[Records contained in a dataset]
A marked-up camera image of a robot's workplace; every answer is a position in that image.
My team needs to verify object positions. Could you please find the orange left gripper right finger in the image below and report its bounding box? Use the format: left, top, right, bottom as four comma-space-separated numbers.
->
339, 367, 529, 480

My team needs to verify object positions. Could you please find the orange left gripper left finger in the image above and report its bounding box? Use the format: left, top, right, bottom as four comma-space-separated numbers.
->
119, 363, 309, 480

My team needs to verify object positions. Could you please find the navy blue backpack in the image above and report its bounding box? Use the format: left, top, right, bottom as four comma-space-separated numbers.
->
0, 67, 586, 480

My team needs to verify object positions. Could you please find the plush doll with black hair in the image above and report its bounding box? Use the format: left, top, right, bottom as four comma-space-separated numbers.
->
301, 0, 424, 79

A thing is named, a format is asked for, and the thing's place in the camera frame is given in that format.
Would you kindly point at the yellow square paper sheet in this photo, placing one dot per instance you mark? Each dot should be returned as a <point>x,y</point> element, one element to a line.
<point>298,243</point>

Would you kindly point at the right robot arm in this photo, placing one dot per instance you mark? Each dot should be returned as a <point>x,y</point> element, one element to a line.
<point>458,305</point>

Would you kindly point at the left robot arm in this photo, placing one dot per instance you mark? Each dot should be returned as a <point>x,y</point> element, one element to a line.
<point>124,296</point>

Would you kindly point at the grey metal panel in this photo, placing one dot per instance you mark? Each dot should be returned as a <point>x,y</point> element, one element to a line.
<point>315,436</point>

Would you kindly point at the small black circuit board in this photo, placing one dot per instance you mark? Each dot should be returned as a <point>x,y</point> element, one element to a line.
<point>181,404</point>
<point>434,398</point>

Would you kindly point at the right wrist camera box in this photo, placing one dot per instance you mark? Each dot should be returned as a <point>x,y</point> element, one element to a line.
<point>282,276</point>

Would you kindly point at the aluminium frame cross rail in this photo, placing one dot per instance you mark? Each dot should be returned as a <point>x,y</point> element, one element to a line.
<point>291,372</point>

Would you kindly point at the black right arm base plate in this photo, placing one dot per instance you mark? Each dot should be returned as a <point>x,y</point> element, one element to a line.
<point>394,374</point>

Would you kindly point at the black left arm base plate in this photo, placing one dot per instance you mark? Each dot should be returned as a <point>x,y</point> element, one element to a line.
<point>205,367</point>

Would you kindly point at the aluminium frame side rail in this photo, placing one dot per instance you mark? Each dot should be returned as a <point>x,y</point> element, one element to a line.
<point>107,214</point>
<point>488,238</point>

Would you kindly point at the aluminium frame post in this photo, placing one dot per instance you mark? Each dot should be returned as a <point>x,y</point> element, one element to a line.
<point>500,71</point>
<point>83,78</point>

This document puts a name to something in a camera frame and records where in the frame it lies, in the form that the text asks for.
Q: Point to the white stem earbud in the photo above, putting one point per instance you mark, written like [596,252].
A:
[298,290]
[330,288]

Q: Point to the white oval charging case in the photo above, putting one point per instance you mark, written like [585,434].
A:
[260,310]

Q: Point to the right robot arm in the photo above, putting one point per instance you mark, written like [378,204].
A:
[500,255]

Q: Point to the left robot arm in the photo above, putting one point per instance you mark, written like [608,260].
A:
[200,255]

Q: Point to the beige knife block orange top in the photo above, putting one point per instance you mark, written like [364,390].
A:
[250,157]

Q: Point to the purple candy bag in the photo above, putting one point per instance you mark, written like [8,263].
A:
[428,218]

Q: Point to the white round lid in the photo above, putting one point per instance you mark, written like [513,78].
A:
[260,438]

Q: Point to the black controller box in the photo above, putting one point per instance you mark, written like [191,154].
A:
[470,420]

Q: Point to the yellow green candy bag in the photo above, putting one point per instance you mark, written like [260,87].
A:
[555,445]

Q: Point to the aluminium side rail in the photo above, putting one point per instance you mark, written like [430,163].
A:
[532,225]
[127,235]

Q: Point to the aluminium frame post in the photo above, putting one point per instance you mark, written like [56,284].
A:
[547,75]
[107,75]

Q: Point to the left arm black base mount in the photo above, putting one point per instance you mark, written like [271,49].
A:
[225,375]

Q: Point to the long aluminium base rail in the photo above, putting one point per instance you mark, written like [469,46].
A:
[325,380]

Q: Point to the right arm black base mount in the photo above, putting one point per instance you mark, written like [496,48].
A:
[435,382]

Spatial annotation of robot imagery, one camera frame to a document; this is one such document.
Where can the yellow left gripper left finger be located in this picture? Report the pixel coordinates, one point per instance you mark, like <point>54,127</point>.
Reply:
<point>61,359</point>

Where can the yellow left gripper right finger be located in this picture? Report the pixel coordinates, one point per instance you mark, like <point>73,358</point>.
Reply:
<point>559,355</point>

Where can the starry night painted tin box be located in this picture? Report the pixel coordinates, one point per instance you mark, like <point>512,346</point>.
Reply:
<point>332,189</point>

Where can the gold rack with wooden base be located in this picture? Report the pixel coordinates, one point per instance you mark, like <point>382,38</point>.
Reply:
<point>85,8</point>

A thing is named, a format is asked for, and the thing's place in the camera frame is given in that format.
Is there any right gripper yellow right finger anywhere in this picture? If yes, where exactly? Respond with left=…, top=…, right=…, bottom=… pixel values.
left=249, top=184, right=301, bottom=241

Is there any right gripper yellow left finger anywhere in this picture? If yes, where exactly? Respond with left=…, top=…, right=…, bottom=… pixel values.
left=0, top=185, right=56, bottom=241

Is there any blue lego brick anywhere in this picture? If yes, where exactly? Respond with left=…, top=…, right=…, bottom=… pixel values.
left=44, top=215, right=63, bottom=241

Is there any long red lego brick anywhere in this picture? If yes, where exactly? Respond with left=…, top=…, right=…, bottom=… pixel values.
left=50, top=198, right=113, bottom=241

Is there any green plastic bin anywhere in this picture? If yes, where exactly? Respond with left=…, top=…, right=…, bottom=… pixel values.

■ Work request ■
Look over the records above and copy each line that includes the string "needs".

■ Your solution ■
My team needs to verify object positions. Could you please find the orange left gripper right finger in the image below and report its bounding box? Use the format: left, top, right, bottom as four comma-space-separated numbers.
My team needs to verify object positions. Could you please find the orange left gripper left finger in the image above and report its bounding box? Use the format: left, top, right, bottom as four comma-space-separated numbers.
My team needs to verify object positions. Could you please find the navy blue backpack in the image above and report its bounding box? Use the format: left, top, right, bottom as four comma-space-separated numbers.
My team needs to verify object positions. Could you please find the plush doll with black hair in the image above and report its bounding box? Use the format: left, top, right, bottom as four comma-space-separated numbers.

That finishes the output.